* **What is being asked**: Retype all of the data word for word, without pictures.

* **Information supplied**:
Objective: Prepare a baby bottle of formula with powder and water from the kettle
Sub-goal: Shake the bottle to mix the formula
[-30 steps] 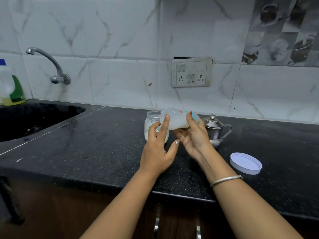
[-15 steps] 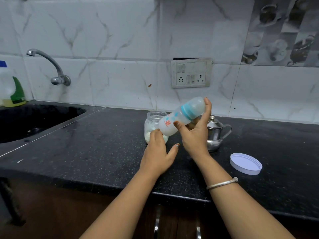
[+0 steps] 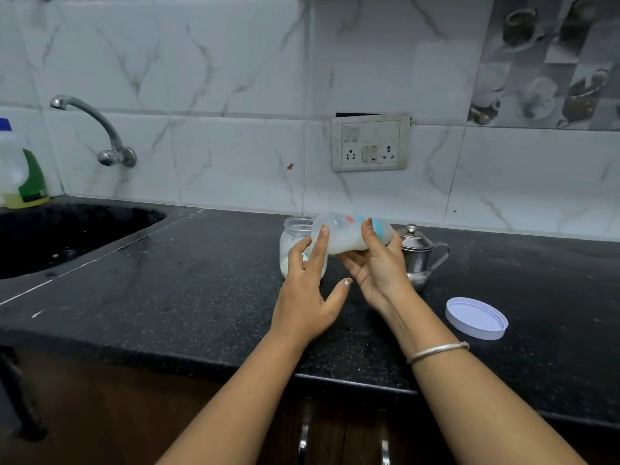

* **Answer to the exercise**:
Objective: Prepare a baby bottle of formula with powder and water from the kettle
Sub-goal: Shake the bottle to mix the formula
[-30 steps] 
[-15 steps] 
[+0 steps] 

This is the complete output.